## [Prompt]
Retype the line with "Quick — box the hand-held right gripper left" in it, then each line after it to the end of the data, word for word.

[Data extracted from a collection]
----------
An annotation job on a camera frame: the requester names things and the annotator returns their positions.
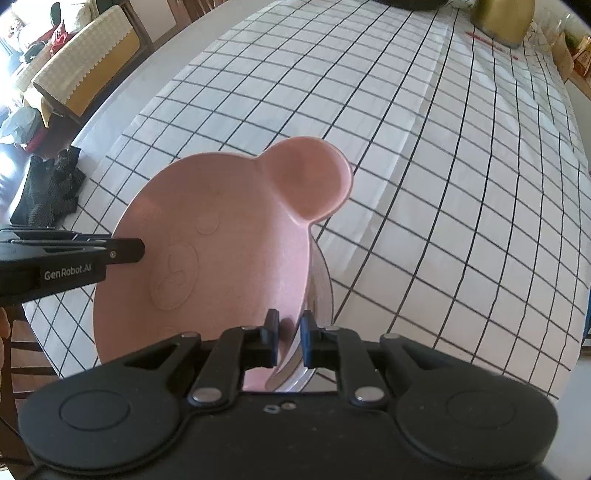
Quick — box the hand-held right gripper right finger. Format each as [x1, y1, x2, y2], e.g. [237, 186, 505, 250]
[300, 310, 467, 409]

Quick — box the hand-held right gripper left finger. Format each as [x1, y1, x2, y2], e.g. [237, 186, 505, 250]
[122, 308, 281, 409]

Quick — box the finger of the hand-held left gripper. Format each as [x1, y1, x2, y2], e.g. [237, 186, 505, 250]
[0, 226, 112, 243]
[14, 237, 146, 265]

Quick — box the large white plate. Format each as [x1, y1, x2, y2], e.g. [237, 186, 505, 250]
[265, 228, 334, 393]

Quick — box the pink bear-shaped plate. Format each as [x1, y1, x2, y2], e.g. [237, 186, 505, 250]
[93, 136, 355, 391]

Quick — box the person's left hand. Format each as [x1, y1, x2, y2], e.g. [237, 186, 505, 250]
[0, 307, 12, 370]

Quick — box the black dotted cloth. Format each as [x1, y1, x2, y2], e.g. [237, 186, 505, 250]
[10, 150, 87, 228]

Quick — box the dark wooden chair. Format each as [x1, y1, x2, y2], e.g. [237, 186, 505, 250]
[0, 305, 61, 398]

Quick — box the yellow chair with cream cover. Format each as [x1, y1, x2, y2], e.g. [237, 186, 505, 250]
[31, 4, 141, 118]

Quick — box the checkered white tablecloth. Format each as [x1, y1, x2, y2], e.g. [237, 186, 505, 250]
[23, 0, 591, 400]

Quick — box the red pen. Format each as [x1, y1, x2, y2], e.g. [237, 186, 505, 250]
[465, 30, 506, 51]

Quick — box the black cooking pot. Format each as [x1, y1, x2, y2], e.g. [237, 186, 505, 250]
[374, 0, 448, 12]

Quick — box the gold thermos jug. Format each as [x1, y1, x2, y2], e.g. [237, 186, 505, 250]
----------
## [Answer box]
Quick — box the hand-held right gripper left finger. Format each as [x1, y1, x2, y2], e.g. [237, 186, 505, 250]
[122, 308, 281, 409]

Quick — box the finger of the hand-held left gripper. Format each as [x1, y1, x2, y2], e.g. [237, 186, 505, 250]
[0, 226, 112, 243]
[14, 237, 146, 265]

Quick — box the large white plate. Format each as [x1, y1, x2, y2], e.g. [237, 186, 505, 250]
[265, 228, 334, 393]

Quick — box the pink bear-shaped plate. Format each as [x1, y1, x2, y2], e.g. [237, 186, 505, 250]
[93, 136, 355, 391]

Quick — box the person's left hand. Format each as [x1, y1, x2, y2], e.g. [237, 186, 505, 250]
[0, 307, 12, 370]

Quick — box the black dotted cloth. Format each as [x1, y1, x2, y2], e.g. [237, 186, 505, 250]
[10, 150, 87, 228]

Quick — box the dark wooden chair. Format each as [x1, y1, x2, y2], e.g. [237, 186, 505, 250]
[0, 305, 61, 398]

Quick — box the yellow chair with cream cover. Format each as [x1, y1, x2, y2], e.g. [237, 186, 505, 250]
[31, 4, 141, 118]

Quick — box the checkered white tablecloth. Format each as [x1, y1, x2, y2], e.g. [237, 186, 505, 250]
[23, 0, 591, 400]

Quick — box the red pen. Format each as [x1, y1, x2, y2], e.g. [237, 186, 505, 250]
[465, 30, 506, 51]

Quick — box the black cooking pot. Format each as [x1, y1, x2, y2], e.g. [237, 186, 505, 250]
[374, 0, 448, 12]

Quick — box the gold thermos jug. Format each as [x1, y1, x2, y2], e.g. [237, 186, 505, 250]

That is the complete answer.